Before bidding adieu to the Hot Stove season, we asked our 30 beat reporters to look back at their club's past and answer the following question: Who is the best free-agent signing in the team's history?
We narrowed the choices with the following parameters: The signings had to be multiyear contracts, to exclude fluky one-year deals and to focus on players who got real commitments. And contract extensions don't count. Only instances when every team in the league had a chance to bid on the player were allowed, including international free agents who received Major League contracts.
CHICAGO -- Most Cubs historians and fans would agree that the best free-agent signing in Cubs history was the one-year, blank check that Andre Dawson gave to team officials before the 1987 season. Dawson wanted to get off the artificial turf in Montreal, and he and his agent approached the Cubs, telling them to pay him whatever they could.
After signing for $500,000 with the Cubs, Dawson won the Most Valuable Player Award, leading the National League in home runs (49) and RBIs (137). He played five more seasons with the Cubs, and was eventually selected to the Hall of Fame in 2010.
But what was the Cubs' best multiyear deal to a free agent? Let's look at Moises Alou's three-year deal, signed in December 2001.
Alou helped the Marlins win the World Series in 1997, and finished third in the NL in 2001 with a .331 batting average. He was 35 when he signed the $27 million multiyear contract with the Cubs, filling a vacancy in left field created by the departure of Rondell White. The Cubs hoped Alou could provide some punch and complement Sammy Sosa.
Alou's 2002 season didn't start well as he opened the year on the disabled list, but he did finish with a .275 average, hitting 15 home runs, 23 doubles and driving in 61 runs. It wasn't enough as the Cubs lost 95 games that season and finished fifth. The next year, a healthy Alou helped propel the Cubs to the NL Central title, hitting .280 with 22 homers, 35 doubles and 91 RBIs.

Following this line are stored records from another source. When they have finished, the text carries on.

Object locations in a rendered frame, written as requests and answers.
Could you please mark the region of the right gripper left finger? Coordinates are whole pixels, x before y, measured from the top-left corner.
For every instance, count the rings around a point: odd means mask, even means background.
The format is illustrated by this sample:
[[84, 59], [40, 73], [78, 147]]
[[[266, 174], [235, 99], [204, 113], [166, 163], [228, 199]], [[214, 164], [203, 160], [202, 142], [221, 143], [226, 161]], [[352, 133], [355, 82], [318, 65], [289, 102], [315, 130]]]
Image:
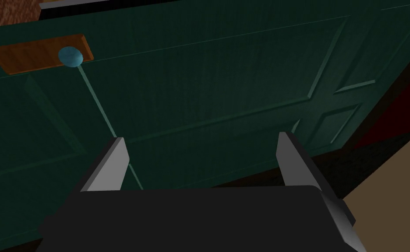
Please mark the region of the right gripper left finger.
[[89, 168], [81, 182], [80, 192], [119, 191], [129, 163], [124, 138], [112, 138]]

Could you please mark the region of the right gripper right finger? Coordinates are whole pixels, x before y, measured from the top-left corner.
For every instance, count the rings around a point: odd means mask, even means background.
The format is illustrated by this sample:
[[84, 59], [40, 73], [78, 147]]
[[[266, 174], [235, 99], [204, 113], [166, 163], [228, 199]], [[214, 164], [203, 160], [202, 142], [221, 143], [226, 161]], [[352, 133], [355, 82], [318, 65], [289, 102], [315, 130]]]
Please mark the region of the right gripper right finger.
[[287, 132], [279, 133], [276, 159], [286, 186], [314, 186], [321, 190], [321, 186]]

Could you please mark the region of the dark green panelled door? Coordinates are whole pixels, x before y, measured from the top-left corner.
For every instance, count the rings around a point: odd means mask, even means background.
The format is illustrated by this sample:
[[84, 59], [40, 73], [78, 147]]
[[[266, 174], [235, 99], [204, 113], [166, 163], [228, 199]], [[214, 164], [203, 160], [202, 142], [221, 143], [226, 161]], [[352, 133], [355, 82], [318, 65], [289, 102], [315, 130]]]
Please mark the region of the dark green panelled door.
[[0, 46], [83, 34], [78, 67], [0, 66], [0, 250], [39, 238], [113, 136], [124, 189], [277, 167], [292, 131], [341, 148], [410, 62], [410, 0], [179, 0], [0, 26]]

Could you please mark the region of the blue round door knob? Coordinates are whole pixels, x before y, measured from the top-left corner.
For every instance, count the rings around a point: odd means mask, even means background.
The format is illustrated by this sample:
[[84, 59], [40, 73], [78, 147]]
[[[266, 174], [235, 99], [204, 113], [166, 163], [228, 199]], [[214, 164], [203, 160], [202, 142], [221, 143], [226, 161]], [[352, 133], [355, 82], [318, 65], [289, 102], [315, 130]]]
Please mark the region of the blue round door knob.
[[58, 52], [58, 59], [66, 67], [78, 67], [83, 62], [82, 53], [75, 47], [63, 47]]

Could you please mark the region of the brown wooden knob plate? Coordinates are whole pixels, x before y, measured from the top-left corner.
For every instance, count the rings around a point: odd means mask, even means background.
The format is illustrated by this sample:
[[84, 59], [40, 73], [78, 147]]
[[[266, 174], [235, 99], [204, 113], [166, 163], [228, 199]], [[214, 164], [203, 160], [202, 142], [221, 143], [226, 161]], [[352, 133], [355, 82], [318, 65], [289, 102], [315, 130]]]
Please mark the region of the brown wooden knob plate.
[[94, 59], [85, 36], [74, 34], [0, 46], [0, 66], [9, 75], [59, 67], [58, 52], [68, 46], [78, 49], [83, 61]]

He contributed in the '03 postseason, going 10-for-20 in the NL Division Series against the Braves, and 9-for-29 with two homers in the seven-game NL Championship Series against the Marlins.
In the final year of his contract with the Cubs in 2004, Alou belted a career-high 39 home runs, and batted .293 with 36 doubles and 106 RBIs. He finished 14th in NL MVP voting. Over three seasons with the Cubs, Alou posted a slash line of .283/.353/.484. Alou then departed via free agency, and played two seasons with the Giants and two with the Mets before retiring.
Jonathan Lester: The left-hander is only in the third year of his six-year, $155 million deal, but so far, it's been good for the Cubs. Lester has helped them reach the postseason the past two seasons, and has compiled a 30-17 record and 2.89 ERA over 64 starts. In 2016, he finished second in the NL Cy Young Award balloting.
Benjamin Zobrist: It's too early to gauge the value of the four-year, $56 million contract Zobrist signed before the 2016 season, but his game-winning RBI double in the 10th inning of Game 7 of the World Series may be enough for some Cubs fans to make him No. 1.
Ted Lilly: The left-hander signed a four-year, $40 million contract with the Cubs in December 2006, and compiled a 47-34 record and 3.70 ERA in that stretch, winning 15 games in '07 and 17 games in '08. In his first start for the Cubs on April 4, 2007, he took a no-hitter into the fifth inning against the Reds, and came close again June 13, 2010, when he held the White Sox hitless through eight innings.
Ryan Dempster: This is another one-year deal that paid off. The Reds had released Dempster after the 2003 season when the right-hander underwent Tommy John surgery. A free agent, he signed a one-year contract in '04 with the Cubs, and was able to pitch in 23 games in relief that season. The next year, Dempster took over the closer job, and in three seasons, he totaled 87 saves. In '08, Dempster returned to the rotation and won 17 games. He also helped the Cubs in '12 as they dealt him to the Rangers for Kyle Hendricks.